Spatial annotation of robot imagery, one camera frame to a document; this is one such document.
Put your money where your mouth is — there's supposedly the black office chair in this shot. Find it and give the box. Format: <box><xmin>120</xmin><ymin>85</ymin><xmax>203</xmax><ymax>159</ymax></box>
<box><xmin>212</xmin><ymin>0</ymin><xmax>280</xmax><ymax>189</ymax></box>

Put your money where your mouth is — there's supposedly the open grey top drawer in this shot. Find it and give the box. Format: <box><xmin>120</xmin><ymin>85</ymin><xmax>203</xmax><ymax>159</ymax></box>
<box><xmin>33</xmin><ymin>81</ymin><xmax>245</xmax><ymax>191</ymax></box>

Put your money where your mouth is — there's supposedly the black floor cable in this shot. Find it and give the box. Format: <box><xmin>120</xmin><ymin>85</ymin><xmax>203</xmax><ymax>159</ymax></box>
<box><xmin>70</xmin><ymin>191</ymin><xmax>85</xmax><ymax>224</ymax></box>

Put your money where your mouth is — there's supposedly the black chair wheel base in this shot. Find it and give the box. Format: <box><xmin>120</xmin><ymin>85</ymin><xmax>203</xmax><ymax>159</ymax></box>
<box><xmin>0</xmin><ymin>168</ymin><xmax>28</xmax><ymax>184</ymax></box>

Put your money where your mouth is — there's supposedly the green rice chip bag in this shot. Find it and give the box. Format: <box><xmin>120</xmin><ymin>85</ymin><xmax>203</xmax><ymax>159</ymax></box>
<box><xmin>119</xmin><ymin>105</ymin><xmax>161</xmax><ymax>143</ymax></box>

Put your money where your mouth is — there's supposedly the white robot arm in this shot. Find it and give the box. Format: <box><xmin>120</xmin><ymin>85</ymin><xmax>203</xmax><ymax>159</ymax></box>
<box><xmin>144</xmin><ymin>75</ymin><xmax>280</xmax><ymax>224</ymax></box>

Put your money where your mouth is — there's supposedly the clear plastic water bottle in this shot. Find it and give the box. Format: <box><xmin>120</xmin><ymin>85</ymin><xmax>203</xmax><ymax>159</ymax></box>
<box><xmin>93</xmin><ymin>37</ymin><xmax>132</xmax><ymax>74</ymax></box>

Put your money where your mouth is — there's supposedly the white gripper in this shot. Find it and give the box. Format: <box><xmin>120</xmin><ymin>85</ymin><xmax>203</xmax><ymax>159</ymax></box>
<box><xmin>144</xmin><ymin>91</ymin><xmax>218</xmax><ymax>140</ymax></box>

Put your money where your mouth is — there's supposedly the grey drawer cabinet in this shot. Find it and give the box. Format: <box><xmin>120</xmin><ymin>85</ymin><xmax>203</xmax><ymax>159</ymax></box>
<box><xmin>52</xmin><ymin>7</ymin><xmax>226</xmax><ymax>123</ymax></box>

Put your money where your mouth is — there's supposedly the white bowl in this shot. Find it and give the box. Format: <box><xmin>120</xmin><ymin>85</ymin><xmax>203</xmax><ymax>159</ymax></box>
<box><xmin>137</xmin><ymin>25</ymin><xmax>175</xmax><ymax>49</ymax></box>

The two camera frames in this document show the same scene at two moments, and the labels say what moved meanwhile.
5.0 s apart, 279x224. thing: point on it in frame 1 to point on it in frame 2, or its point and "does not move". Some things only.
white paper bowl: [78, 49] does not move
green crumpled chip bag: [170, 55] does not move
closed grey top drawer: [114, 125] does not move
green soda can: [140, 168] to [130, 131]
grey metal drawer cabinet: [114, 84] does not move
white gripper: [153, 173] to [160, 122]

- ABOUT THIS TASK -
Nothing but the lines from the one containing "white paper bowl: [78, 49] does not move" to the end of the material should be printed, each exactly as written.

- RESPONSE TO THE EXERCISE -
white paper bowl: [78, 49] does not move
green crumpled chip bag: [170, 55] does not move
closed grey top drawer: [114, 125] does not move
green soda can: [140, 168] to [130, 131]
grey metal drawer cabinet: [114, 84] does not move
white gripper: [153, 173] to [160, 122]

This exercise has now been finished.